Task details
Print out the full material below, exact in every line, with no images included.
Data extract Block Start
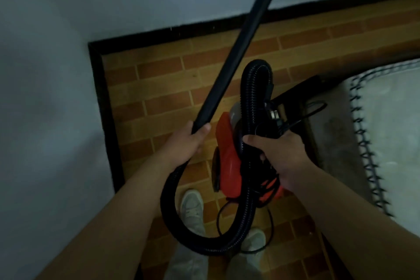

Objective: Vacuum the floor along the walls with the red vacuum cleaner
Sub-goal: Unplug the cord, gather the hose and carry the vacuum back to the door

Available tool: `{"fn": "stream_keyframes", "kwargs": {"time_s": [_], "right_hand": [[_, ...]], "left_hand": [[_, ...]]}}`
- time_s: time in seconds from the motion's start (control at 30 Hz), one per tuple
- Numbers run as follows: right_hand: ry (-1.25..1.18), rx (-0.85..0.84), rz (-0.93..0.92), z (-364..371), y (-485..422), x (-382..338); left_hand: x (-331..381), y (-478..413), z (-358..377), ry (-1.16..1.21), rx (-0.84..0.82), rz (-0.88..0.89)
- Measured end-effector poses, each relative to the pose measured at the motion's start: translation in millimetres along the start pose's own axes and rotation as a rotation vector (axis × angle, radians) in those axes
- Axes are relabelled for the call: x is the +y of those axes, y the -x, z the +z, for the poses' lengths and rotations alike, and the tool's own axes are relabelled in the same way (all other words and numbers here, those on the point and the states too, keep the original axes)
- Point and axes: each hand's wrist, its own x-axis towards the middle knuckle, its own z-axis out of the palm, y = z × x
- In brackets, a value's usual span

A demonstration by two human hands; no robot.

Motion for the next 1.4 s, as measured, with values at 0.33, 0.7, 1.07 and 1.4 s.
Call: {"fn": "stream_keyframes", "kwargs": {"time_s": [0.33,0.7,1.07,1.4], "right_hand": [[-0.15,0.116,-0.161,-103,180,-193],[-0.409,0.153,-0.234,-213,230,-287],[-0.56,0.193,-0.228,-283,165,-353],[-0.619,0.317,-0.181,-311,89,-451]], "left_hand": [[235,195,-40,-0.078,-0.006,0.261],[406,249,-15,-0.289,-0.043,0.42],[529,200,17,-0.406,-0.103,0.515],[644,98,1,-0.474,-0.167,0.611]]}}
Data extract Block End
Answer to this task
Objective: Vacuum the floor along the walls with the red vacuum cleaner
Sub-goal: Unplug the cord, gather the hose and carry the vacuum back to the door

Available tool: `{"fn": "stream_keyframes", "kwargs": {"time_s": [_], "right_hand": [[_, ...]], "left_hand": [[_, ...]]}}`
- time_s: time in seconds from the motion's start (control at 30 Hz), one per tuple
- Numbers run as follows: right_hand: ry (-1.25..1.18), rx (-0.85..0.84), rz (-0.93..0.92), z (-364..371), y (-485..422), x (-382..338); left_hand: x (-331..381), y (-478..413), z (-358..377), ry (-1.16..1.21), rx (-0.84..0.82), rz (-0.88..0.89)
- Measured end-effector poses, each relative to the pose measured at the motion's start: translation in millimetres along the start pose's own axes and rotation as a rotation vector (axis × angle, radians) in those axes
- Axes are relabelled for the call: x is the +y of those axes, y the -x, z the +z, for the poses' lengths and rotations alike, and the tool's own axes are relabelled in the same way (all other words and numbers here, those on the point and the states too, keep the original axes)
- Point and axes: each hand's wrist, its own x-axis towards the middle knuckle, its own z-axis out of the palm, y = z × x
- In brackets, a value's usual span

A demonstration by two human hands; no robot.

Motion for the next 1.4 s, as measured, with values at 0.33, 0.7, 1.07 and 1.4 s.
Call: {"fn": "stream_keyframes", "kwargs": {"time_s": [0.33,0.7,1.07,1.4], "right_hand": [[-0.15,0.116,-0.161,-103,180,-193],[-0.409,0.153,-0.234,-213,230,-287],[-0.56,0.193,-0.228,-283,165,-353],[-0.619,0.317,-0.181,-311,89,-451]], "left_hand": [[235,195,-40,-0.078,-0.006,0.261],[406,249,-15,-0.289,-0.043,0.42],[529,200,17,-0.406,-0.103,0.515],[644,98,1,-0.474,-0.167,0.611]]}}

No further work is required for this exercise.